THE ROLE OF STRESS IN HEALIMG



                               


     CAN we overcome stress? If we can, should we?

     Today psychophysiologists are beginning to formulate models showing that stress, anxiety, and depression influence the body to create or aggravate mental and physical disorders. Greater stress and anxiety tend to degenerate the physical body and depress one’s mental outlook on the world. Are there ways to reverse this process of physical degeneration while maximizing the condition under which positive attitudes, beliefs, and life-style changes can heal the afflicted body and mind?

     The basic assumption at the root of current research is that there is both a psychological and a physical component to all disease. Another common assumption is that individual is able to exercise a marked degree of will power in the development, aggravation, and alleviation of these disorders.
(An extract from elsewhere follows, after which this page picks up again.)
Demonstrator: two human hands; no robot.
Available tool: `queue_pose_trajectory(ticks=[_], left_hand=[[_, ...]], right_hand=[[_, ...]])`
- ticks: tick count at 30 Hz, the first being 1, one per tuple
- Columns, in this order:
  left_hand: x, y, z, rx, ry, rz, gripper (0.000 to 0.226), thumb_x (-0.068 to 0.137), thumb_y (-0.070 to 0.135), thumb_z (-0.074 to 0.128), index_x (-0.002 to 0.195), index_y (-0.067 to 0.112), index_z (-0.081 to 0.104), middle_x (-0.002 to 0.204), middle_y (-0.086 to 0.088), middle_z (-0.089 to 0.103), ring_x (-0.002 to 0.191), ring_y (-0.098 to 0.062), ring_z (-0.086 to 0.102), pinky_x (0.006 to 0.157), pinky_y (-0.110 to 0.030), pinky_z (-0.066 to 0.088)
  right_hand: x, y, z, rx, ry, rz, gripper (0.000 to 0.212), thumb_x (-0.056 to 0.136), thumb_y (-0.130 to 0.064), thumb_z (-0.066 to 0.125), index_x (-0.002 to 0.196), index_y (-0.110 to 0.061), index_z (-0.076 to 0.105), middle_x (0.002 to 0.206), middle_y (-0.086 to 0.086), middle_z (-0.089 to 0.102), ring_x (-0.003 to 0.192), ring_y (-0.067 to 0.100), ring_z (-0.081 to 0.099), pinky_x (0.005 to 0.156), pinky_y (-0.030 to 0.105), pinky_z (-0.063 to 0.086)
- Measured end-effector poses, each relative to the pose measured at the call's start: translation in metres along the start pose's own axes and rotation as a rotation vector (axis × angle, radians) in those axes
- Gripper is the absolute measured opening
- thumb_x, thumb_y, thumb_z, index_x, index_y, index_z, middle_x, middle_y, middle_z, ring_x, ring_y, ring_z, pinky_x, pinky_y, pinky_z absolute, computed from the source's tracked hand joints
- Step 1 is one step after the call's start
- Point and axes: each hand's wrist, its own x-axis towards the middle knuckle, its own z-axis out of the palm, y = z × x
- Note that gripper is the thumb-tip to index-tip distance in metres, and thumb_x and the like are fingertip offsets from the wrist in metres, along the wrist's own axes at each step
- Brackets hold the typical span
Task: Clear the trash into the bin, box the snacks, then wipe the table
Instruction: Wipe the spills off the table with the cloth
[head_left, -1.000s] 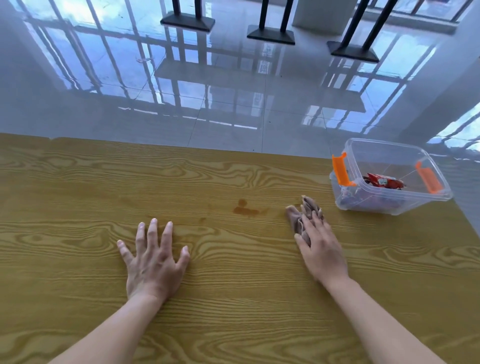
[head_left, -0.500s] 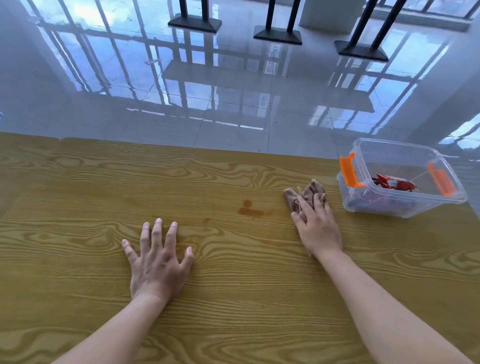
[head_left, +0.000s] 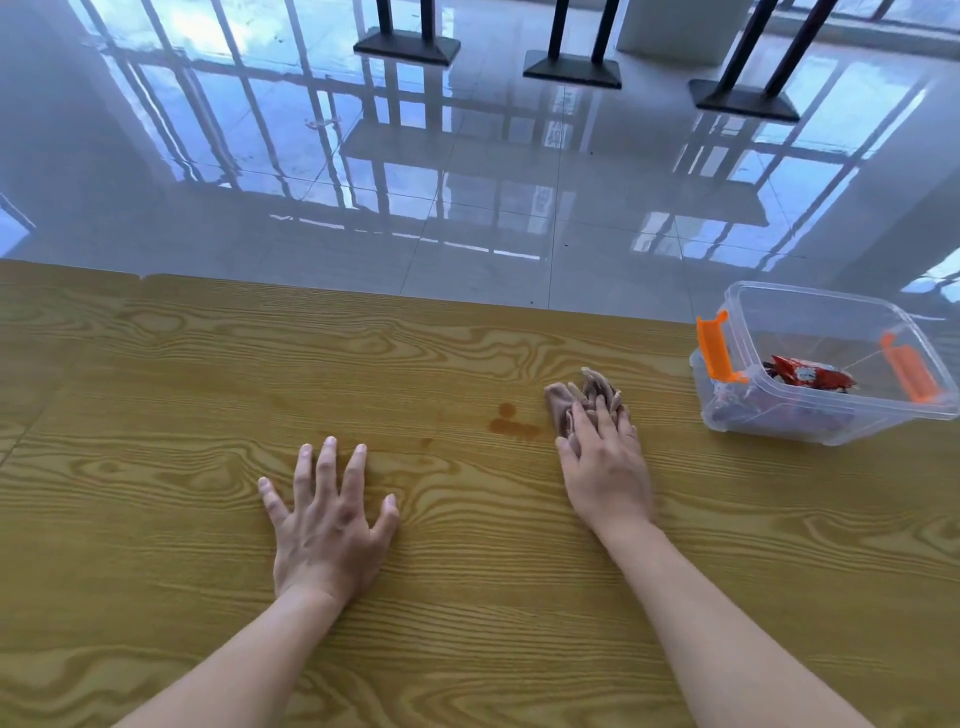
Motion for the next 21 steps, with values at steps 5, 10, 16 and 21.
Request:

From these assumptions one might conclude that a personal psychology or philosophy may have a pronounced effect upon whether a person maintains a positive attitude regardless of the state of health.

     According to Harrison’s Principles of Internal Medicine, estimates concerning the role of psychological factors in both physical and psychosomatic disorders range from a conservative 50-70% to full 100%. A basic assumption in the latter estimate is that all psychological, psychosomatic, and physical disorders are either caused or aggravated by our individual reaction to stress. According to this view, illness is often comprised of an interaction of psychological and physical factors.

  When we experience stress, the sympathetic division of the autonomic nervous system [ANC] is activated. This activation can be followed instruments which measure the galvanic skin response [GSR]. GSR is measured by introducing a weak current on the surface of the skin and determining the skin’s resistance to the flow of the electric current. With sympathetic arousal skin resistance increases, while with parasympathetic relaxation skin resistance decreases. Following application of a stress, the average individual shows a brief arousal followed by a relaxation.
   A person experiencing the anxiety of hypertension tends to respond more slowly to stress, and tends to stay aroused for longer periods afterwards. In fact, as new stresses are applied there is a tendency to become more and more aroused, as if ascending an escalator. In time the anxious person is no longer able to respond, having reached and maintained maximum levels of sympathetic arousal. In this chronic state, the body’s capacity to remove the high concentrations of excitatory hormones and the waste products of overactive cells is impaired and the body begins to deteriorate.